**What you are asked to do:** I'd ask you to write out the lines below exactly, with no images.

**Given information:**
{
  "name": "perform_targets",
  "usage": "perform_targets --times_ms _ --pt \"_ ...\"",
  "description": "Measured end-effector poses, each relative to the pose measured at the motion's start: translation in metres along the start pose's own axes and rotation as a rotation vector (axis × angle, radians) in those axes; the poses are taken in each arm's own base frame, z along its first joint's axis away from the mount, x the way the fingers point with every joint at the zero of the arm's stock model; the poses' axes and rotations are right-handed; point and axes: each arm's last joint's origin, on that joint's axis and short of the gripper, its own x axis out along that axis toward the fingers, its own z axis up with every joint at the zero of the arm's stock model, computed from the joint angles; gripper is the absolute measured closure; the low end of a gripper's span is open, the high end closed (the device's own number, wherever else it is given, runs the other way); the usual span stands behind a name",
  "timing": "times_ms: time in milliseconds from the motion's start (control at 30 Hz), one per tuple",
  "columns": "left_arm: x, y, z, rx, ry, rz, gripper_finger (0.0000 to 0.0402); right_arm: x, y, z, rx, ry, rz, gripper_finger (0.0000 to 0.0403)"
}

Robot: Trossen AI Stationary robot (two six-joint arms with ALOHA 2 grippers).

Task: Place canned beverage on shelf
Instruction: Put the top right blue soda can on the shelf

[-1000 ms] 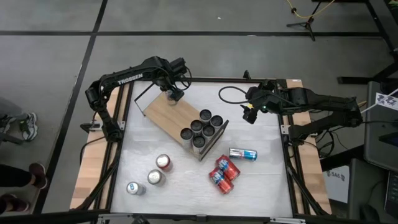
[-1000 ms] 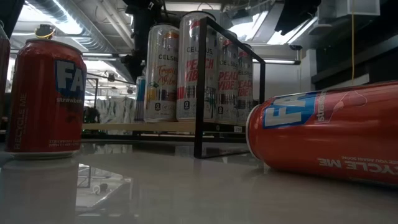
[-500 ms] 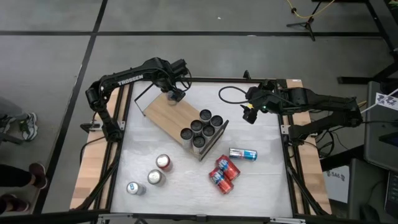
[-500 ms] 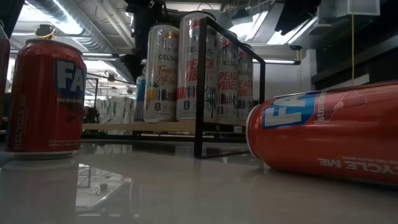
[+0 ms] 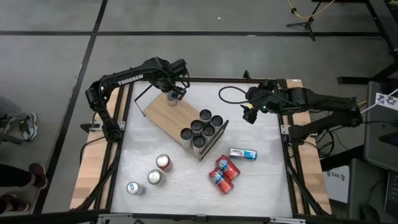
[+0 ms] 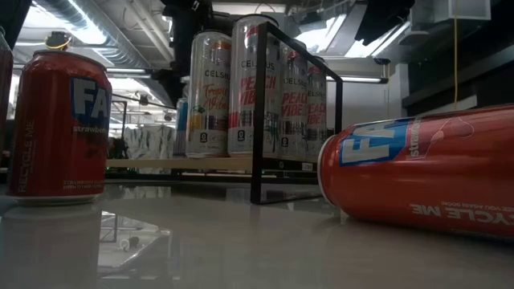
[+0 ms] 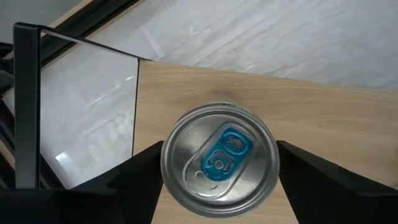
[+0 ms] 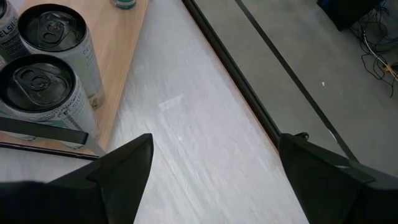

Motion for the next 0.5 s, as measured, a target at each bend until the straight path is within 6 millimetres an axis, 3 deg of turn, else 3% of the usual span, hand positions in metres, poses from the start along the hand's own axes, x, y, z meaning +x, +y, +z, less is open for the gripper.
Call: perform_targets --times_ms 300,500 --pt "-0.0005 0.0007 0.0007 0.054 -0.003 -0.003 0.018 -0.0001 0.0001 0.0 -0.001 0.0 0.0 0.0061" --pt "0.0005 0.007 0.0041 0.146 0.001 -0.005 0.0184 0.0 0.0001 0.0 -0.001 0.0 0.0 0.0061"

**Written answer:**
{
  "name": "perform_targets",
  "usage": "perform_targets --times_ms _ --pt \"_ ...\"",
  "description": "Measured end-effector poses, each relative to the pose measured at the motion's start: translation in metres along the start pose's own axes and rotation as a rotation vector (axis × angle, radians) in those axes; the poses are taken in each arm's own base frame, z along its first joint's axis away from the mount, x the way the fingers point with every joint at the zero of the arm's stock model; the poses' axes and rotations are right-handed; point and axes: each arm's last joint's origin, on that joint's axis and short of the gripper, its own x axis out along that axis toward the fingers, its own z axis up with every joint at the zero of the arm's stock model, computed from the joint angles; gripper is the absolute measured closure; the low end of a gripper's span is open, the high end closed (the device's own number, wherever else it is given, runs the other way); the usual span stands behind a name",
  "timing": "times_ms: time in milliseconds from the motion's start (control at 30 Hz), one per tuple",
  "columns": "left_arm: x, y, z, rx, ry, rz, gripper_finger (0.0000 to 0.0402); right_arm: x, y, z, rx, ry, rz, gripper_finger (0.0000 to 0.0403)"
}

Robot: Trossen AI Stationary robot (two six-joint arms with ALOHA 2 grippers).

Task: Place canned beverage on shelf
Instruction: Put the top right blue soda can on the shelf

[-1000 ms] 
[-1000 ms] 
[-500 ms] 
[-500 ms] 
[+0 ms] 
[+0 ms] 
[+0 ms] 
[+0 ms] 

Motion for the next 0.5 s, as measured, a target at each bend until the straight path is within 6 millimetres an axis, 3 deg of turn, else 3% of the usual span, hand positions in metres, poses from the start along the hand's own axes, x, y, z meaning +x, +y, +z, less is open for the gripper.
Call: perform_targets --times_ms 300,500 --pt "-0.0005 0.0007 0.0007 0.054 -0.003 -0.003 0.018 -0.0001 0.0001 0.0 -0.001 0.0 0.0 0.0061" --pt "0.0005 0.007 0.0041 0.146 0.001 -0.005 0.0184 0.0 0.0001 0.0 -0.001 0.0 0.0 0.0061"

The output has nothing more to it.